Data for processing>

* * * * * * *

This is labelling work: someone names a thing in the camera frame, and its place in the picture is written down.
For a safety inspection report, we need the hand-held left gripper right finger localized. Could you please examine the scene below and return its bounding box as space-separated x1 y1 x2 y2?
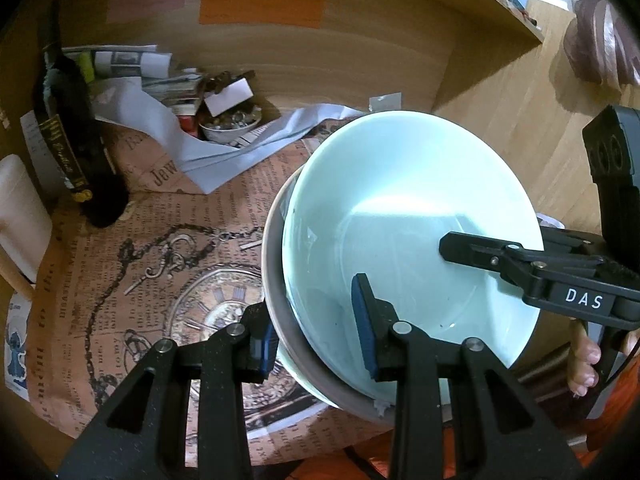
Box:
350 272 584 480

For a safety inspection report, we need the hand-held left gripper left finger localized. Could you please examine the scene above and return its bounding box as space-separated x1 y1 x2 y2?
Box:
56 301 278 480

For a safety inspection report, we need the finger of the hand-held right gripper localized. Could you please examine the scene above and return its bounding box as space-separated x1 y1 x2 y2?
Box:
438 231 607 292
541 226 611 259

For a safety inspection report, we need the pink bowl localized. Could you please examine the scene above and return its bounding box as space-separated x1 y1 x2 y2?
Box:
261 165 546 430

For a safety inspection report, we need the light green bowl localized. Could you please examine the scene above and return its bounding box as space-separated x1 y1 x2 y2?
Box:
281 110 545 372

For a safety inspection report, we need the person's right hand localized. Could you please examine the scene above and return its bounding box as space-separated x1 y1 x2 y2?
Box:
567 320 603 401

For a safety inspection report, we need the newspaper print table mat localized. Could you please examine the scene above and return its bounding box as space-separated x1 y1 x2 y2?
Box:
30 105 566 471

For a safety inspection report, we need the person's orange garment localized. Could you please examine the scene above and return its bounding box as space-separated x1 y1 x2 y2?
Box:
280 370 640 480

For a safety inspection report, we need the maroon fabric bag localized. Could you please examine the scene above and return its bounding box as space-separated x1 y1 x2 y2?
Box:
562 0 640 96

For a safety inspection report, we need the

* * * * * * *

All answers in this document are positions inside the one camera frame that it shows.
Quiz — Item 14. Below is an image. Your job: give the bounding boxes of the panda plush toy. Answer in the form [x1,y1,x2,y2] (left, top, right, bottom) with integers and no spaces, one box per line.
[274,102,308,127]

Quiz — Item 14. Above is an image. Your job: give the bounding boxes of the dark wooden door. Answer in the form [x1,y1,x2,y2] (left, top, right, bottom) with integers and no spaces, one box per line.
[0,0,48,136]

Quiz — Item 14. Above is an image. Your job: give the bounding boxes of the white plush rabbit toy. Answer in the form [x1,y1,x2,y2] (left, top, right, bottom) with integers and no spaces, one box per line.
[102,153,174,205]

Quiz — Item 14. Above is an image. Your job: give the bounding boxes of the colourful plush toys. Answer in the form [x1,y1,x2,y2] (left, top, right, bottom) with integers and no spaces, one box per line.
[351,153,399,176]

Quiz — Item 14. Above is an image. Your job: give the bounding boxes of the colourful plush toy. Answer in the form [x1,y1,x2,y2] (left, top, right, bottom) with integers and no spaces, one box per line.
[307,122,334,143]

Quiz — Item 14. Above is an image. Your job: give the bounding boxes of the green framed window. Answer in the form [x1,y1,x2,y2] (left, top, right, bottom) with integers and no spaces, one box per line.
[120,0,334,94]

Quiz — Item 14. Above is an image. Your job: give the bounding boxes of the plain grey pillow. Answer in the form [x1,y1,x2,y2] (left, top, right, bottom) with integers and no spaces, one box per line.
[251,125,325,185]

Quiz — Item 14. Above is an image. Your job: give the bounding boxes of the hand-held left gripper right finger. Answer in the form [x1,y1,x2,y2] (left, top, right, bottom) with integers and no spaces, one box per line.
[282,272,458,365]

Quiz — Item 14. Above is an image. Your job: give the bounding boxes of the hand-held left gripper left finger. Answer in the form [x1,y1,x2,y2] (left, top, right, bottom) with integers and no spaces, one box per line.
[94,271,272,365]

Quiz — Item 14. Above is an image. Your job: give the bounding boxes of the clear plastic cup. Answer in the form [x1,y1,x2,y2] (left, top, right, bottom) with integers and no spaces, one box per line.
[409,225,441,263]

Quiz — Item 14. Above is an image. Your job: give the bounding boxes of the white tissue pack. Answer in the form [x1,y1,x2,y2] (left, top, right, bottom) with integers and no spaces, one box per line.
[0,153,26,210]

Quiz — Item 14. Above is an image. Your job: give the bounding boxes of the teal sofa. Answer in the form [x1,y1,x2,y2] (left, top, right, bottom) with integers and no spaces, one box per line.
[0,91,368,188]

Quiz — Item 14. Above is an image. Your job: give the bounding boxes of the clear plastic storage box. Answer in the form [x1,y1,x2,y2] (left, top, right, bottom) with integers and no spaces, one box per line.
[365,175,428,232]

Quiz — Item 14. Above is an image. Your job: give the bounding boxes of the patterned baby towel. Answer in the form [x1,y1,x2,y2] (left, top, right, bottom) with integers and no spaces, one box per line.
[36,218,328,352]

* * * * * * *

Your objective>
Starting at the line that contains "This is labelling" and ending at the line that contains "For a safety inspection report, we need the person's right", transcribe the material above exactly, excluding pictures.

Exercise result>
This is labelling work: someone names a thing in the camera frame, and its place in the picture is written down.
For a safety inspection report, we need the hand-held left gripper right finger localized. Could you please examine the scene below and return its bounding box as space-separated x1 y1 x2 y2?
Box:
350 272 584 480

For a safety inspection report, we need the hand-held left gripper left finger localized. Could you please examine the scene above and return its bounding box as space-separated x1 y1 x2 y2?
Box:
56 301 278 480

For a safety inspection report, we need the finger of the hand-held right gripper localized. Could you please examine the scene above and return its bounding box as space-separated x1 y1 x2 y2?
Box:
438 231 607 292
541 226 611 259

For a safety inspection report, we need the pink bowl localized. Could you please examine the scene above and return its bounding box as space-separated x1 y1 x2 y2?
Box:
261 165 546 430

For a safety inspection report, we need the light green bowl localized. Could you please examine the scene above and return its bounding box as space-separated x1 y1 x2 y2?
Box:
281 110 545 372

For a safety inspection report, we need the person's right hand localized. Could you please examine the scene above and return its bounding box as space-separated x1 y1 x2 y2?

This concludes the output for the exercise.